TASK: Only an exact copy of the lines beginning at the one that contains "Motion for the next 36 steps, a" and ending at the last line of the records below counts as the answer.

AVAILABLE RECORDS:
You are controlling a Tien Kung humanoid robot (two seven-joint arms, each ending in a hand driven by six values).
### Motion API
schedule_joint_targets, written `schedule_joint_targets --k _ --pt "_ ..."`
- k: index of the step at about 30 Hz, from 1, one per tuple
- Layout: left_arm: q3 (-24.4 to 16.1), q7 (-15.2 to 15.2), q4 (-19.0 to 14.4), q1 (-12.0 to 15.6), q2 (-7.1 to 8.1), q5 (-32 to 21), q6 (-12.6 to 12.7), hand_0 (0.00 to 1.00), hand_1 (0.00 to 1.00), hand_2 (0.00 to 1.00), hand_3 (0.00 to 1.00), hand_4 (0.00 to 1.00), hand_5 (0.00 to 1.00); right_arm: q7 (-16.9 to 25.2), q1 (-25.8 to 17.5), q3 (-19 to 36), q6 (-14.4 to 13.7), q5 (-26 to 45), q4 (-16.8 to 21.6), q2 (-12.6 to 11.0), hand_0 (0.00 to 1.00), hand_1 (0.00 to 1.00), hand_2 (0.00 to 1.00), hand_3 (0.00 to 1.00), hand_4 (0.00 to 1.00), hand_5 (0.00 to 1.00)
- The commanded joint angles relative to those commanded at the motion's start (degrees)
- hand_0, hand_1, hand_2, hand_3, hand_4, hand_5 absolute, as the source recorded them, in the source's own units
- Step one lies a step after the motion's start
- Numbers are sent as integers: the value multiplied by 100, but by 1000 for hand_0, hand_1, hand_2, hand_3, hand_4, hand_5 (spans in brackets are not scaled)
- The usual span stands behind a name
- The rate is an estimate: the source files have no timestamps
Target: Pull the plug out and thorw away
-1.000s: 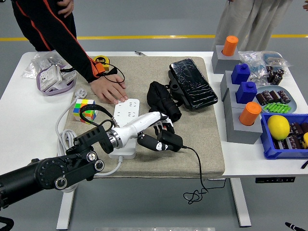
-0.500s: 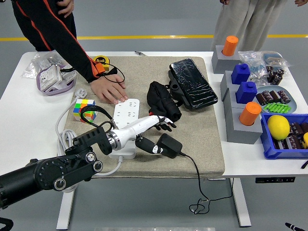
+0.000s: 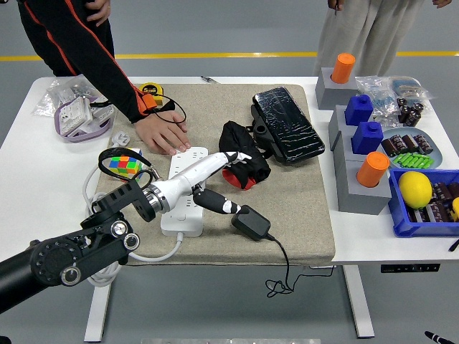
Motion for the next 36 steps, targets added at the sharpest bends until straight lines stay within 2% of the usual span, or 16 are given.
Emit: schedule_joint_targets --k 5,6,11,12,17,18,23,24,29,30,32,36 --pt "-777 95 -668 433 324 68 -55 581 699 710 805 998 173 3 -15 31 0 -12 6 2 630 626 622 566 987 442" --pt "-893 106 -775 499 372 74 -57 338 438 460 625 741 2 3 -13 32 0 -14 8 2 630 626 620 567 987 442" --pt "-1383 306 -1371 988 753 196 -210 338 438 460 625 741 2 7 -7 65 0 -17 16 -1 630 626 620 567 987 442" --pt "-1440 347 -1466 1097 836 274 -237 267 322 373 551 598 2 5 -7 77 1 -27 14 -4 633 626 622 566 988 442" --pt "-1614 583 -1755 1535 1118 455 -435 267 322 373 551 598 2 2 -18 97 5 -35 9 -13 633 626 622 566 988 442" --pt "-1651 663 -1822 1634 1166 471 -499 161 161 221 513 587 2 2 -19 92 6 -33 8 -13 632 626 622 565 987 441" --pt "-1759 1080 -2020 1882 1272 541 -820 161 161 221 513 587 2 3 -15 61 9 -10 17 -4 632 626 622 565 987 441" --pt "-1772 1173 -2037 1901 1276 570 -891 80 58 128 546 476 2 3 -14 55 9 -7 19 -3 631 626 620 566 987 442" --pt "-1853 2064 -2257 2004 1319 626 -1570 80 58 128 546 476 2 3 -3 25 1 1 22 -9 631 626 620 566 987 442" --pt "-1863 2212 -2302 2015 1334 615 -1660 69 52 125 821 487 2 3 1 21 1 0 21 -13 630 626 620 566 987 442" --pt "-1891 2582 -2445 2055 1390 583 -1889 69 52 125 821 487 2 1 4 23 -1 1 19 -17 630 626 620 566 987 442" --pt "-1945 3086 -2636 2128 1476 524 -2133 65 47 121 839 480 2 -3 1 21 0 1 12 -18 634 626 621 566 987 442"
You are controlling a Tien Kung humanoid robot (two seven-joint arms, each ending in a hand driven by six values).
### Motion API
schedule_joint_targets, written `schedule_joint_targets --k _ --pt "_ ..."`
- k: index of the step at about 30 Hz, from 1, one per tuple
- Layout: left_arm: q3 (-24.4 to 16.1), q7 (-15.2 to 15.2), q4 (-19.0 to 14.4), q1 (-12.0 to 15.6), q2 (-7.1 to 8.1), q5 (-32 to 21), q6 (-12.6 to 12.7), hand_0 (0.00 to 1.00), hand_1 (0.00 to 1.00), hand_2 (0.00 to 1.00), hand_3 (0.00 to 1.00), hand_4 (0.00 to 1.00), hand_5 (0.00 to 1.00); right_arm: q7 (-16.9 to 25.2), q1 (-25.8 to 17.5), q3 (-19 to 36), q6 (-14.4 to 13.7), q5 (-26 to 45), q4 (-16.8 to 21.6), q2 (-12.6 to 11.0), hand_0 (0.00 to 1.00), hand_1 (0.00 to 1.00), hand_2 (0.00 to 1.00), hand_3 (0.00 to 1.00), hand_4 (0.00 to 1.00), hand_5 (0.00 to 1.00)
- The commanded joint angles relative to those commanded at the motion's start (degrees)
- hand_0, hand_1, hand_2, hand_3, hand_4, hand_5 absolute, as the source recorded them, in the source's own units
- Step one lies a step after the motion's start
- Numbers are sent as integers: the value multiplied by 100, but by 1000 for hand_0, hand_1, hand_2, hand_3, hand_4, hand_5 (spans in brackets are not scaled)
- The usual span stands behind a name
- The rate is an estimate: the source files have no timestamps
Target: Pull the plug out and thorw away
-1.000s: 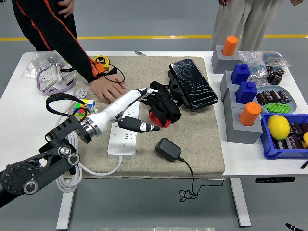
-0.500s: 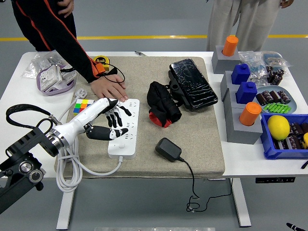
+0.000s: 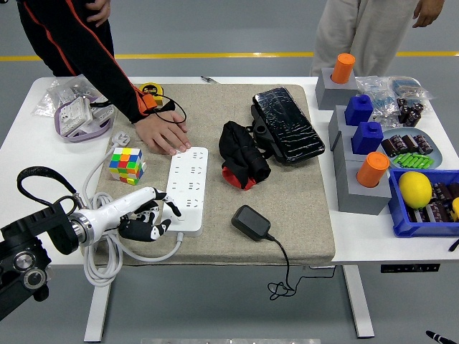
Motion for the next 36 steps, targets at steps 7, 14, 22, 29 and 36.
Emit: schedule_joint_targets --k 7,14,22,29,36 --pt "-73 215 -220 130 54 -147 -82 65 46 126 912 508 2 0 -14 -18 1 4 0 3 632 626 620 566 987 442" --pt "-70 440 -272 176 83 -265 -253 66 47 129 922 522 2 2 -37 4 -2 -3 3 5 633 626 620 565 988 443" --pt "51 388 -48 33 -12 -260 -207 66 49 133 893 534 2 2 -31 46 0 -20 2 22 632 626 620 565 988 443" --pt "155 447 -17 -48 -49 -340 -253 65 49 134 889 538 2 -1 -39 82 -1 -43 -2 24 632 626 619 565 988 443" --pt "234 420 110 -88 -60 -368 -231 66 50 136 875 546 2 -1 -48 73 0 -43 -1 28 632 626 619 565 987 444"
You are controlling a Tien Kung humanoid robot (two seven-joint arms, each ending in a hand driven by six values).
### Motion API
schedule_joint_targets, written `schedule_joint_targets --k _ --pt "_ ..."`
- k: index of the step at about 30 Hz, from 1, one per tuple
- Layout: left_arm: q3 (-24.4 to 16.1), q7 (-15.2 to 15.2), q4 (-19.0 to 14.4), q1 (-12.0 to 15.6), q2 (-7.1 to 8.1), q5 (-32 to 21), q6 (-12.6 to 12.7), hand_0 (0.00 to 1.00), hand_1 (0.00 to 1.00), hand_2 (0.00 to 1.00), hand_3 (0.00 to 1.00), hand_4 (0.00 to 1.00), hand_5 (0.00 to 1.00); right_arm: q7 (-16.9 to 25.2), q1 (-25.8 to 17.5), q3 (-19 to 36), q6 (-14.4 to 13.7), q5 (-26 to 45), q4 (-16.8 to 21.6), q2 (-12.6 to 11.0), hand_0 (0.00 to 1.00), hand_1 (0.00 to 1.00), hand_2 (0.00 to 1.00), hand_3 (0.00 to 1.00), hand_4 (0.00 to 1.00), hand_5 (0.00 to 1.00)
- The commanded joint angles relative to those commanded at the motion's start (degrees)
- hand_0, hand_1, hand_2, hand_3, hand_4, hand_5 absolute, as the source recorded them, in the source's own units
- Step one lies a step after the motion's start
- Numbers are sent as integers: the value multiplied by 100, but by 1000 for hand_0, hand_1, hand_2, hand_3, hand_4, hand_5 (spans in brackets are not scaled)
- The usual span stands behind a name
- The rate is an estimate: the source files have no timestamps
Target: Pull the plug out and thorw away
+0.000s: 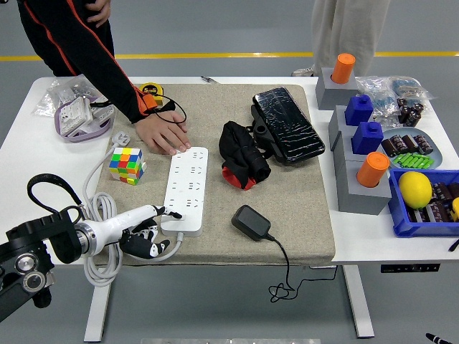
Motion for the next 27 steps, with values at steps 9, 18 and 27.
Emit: schedule_joint_targets --k 9,18,27 --pt "60 -5 124 -56 -26 -15 20 66 49 134 876 536 2 0 16 13 1 2 5 -1 633 626 619 565 988 443" --pt "93 -60 139 -147 -85 -40 72 67 50 136 873 549 2 2 16 -1 3 5 5 3 633 626 619 565 987 443" --pt "176 25 254 -221 -119 -63 22 66 50 135 870 545 2 2 22 -7 5 10 7 -1 632 625 618 565 987 443"
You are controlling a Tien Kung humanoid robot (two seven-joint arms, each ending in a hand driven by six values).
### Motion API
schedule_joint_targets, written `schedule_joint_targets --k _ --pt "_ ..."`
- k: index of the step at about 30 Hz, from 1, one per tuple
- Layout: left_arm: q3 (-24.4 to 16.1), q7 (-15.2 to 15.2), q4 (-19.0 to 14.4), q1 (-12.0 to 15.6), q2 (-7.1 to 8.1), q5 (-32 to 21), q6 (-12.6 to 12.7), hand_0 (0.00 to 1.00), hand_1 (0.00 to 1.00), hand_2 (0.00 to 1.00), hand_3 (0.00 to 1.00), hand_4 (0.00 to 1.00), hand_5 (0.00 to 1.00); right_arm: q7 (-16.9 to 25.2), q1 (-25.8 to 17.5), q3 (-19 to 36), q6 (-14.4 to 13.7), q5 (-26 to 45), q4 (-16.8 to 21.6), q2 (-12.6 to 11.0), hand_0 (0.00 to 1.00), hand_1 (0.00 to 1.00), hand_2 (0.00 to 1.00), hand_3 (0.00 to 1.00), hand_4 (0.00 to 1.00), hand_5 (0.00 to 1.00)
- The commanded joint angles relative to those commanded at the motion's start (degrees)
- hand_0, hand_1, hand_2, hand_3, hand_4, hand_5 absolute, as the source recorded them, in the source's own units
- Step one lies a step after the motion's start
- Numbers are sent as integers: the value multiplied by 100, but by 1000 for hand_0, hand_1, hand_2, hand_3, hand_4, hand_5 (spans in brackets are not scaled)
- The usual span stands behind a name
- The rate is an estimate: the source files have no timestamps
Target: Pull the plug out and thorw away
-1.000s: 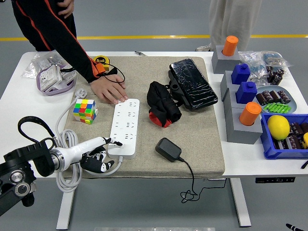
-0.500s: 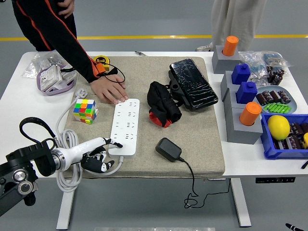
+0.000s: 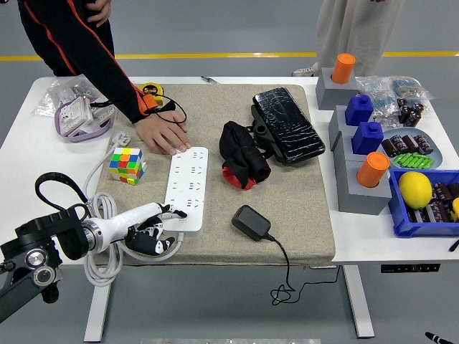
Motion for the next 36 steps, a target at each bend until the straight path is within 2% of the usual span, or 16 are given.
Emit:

EXPECTED ANSWER:
Motion for the next 36 steps, a target at each bend until the straight path is within 2% of the usual span, or 16 are given.
Emit:

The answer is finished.